Meine Frage an den EU-Kommissar, was Deutschland momentan konkret für die Energiewende tue, beantwortete dieser mit dem Hinweis auf die Neuordnung der Bundesnetzagentur. Die 16 Bundesländer seien bereit, eine gemeinsame Agentur für die landesweit wichtigen Netze zu gründen, statt weiterhin individuell zu planen. Auf diese Weise solle die Energiewende schneller vorankommen. Der grüne Regionalpolitiker sagte mir dazu: „Der Staat muss weg von den vier Stromkonzernen und stattdessen die Energie dezentral vermarkten. Windräder und Solaranlagen müssen überall in Deutschland gefördert werden, damit man den Strom vor Ort erzeugen kann. Somit benötigen wir keine teuren Leitungsnetze, die durch unser ganzes Land führen, da der Strom in der Nähe der Verbraucher zu niedrigeren Kosten erzeugt und preisgünstiger abgegeben werden kann.“
Energiewende – eine Frage des Geldes?
Günther Oettinger wünscht sich von der neuen Regierung nach der Bundestagswahl, dass diese den überfälligen Kassensturz macht. Das sei nötig, um ohne Blockade, z.B. durch den Bundesrat, die notwendigen Schritte zur Energiewende konsequent zu vollziehen. Für Johannes Benz liegen die Probleme auf der Hand: „Die Bundesregierung muss endlich für Planungssicherheit sorgen. Wir haben große Chancen, die Energiewende in den Griff zu bekommen. Doch derzeit wird nicht genug investiert, weil diese durch eine endlose Diskussion über mögliche Kosten und Risiken schlecht geredet wird.“
Auf seine Antwort hin konfrontierte ich den Bündnisgrünen mit der markanten Aussage des CDU-Politikers „Den Grünen ist der Strompreis egal.“ Diese Behauptung konterte mein „grüner“ Interviewpartner mit einem Lächeln. Seiner Meinung nach werden die Strompreise sogar sinken: „Wenn nur noch erneuerbare Energien genutzt werden, wird es langfristig gesehen günstiger. Denn Sonnenlicht, Wind und Wasser sind im Gegensatz zu Erdöl und Kohle immer vorhanden und kosten nichts. Natürlich ist der Aufbau der Infrastruktur aufwändig. Das ist ähnlich wie bei einem Autobahnnetz, das erst einmal aufgebaut werden muss. Staatliche Förderung ist dabei unabdingbar, aber auf lange Sicht lohnt und rechnet es sich.“ Zudem sieht er uns auf einem guten Weg zu neuen Technologien, die es ermöglichen, die erneuerbaren Energien künftig besser zu speichern. „Das Klima zu retten, das ist das Wichtigste“
Im weiteren Gespräch wies Johannes Benz auf die Dringlichkeit weiterer Investitionen in die Energiewende hin: „Die Klimaerwärmung ist eine vorhersehbare Entwicklung mit katastrophalen Folgen.

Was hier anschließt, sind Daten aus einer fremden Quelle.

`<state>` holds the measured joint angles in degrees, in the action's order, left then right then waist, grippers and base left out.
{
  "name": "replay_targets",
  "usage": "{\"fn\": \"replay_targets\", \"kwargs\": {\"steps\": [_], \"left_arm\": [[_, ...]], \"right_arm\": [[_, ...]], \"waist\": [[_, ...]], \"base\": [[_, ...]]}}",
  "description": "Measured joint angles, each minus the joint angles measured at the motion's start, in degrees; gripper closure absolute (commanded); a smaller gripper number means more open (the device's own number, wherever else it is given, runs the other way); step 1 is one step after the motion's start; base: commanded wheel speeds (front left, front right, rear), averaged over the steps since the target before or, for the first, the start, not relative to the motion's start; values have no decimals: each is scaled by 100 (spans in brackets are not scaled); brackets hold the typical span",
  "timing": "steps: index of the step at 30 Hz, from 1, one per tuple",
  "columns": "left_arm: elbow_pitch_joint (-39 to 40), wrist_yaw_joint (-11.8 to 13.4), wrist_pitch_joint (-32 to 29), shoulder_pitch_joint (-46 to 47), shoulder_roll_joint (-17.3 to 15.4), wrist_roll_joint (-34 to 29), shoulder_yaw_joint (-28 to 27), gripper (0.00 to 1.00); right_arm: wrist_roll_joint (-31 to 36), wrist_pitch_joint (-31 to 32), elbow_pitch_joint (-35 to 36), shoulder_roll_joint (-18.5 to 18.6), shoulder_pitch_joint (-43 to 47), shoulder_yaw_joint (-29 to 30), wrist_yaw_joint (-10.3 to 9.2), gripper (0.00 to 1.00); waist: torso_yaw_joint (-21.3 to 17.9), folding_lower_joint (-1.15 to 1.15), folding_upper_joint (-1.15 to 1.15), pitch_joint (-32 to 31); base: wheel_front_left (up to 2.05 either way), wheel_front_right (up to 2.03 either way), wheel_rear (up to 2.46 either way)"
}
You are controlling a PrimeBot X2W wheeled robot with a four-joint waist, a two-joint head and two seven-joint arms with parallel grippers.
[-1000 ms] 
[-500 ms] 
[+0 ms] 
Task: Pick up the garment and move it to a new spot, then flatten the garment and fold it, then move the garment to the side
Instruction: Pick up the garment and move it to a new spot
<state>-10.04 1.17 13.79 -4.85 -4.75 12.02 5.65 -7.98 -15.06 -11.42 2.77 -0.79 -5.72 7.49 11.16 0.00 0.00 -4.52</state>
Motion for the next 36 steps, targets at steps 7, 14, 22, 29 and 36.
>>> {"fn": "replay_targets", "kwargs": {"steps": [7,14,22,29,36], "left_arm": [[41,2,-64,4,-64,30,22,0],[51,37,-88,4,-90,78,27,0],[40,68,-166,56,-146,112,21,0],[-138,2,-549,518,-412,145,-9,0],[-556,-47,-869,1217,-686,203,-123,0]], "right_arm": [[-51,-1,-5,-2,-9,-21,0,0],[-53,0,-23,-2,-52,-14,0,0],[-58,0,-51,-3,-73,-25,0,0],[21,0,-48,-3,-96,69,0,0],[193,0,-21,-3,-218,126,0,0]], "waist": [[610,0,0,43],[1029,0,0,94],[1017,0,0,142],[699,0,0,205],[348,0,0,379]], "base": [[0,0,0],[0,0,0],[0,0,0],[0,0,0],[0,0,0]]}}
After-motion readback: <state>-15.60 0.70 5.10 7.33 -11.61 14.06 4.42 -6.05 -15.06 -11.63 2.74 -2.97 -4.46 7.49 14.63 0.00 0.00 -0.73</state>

Es müssen Kompromisse eingegangen werden, um unseren Kindern und Enkeln eine lebenswerte Zukunft zu ermöglichen.“ Deswegen steht er als Kreisvorstandsmitglied der Grünen im Main-Tauber-Kreis für eine Umweltpolitik, die auf Nachhaltigkeit beruht und den Raubbau an unserer Erde immer mehr einschränkt. „Wir vertreten eine Politik, die erneuerbare Energien möglichst intensiv nutzen will, statt weiterhin die Ressourcen des Planeten unwiederbringlich zu verbrauchen.“ Unabhängig davon, wie die Bundestagswahl am 22. September ausgeht: An der Energiewende führt kein Weg vorbei. Lediglich Ernsthaftigkeit und Geschwindigkeit wird man steigern müssen, um bis zum Jahr 2022 den vollständigen Atomausstieg zu schaffen.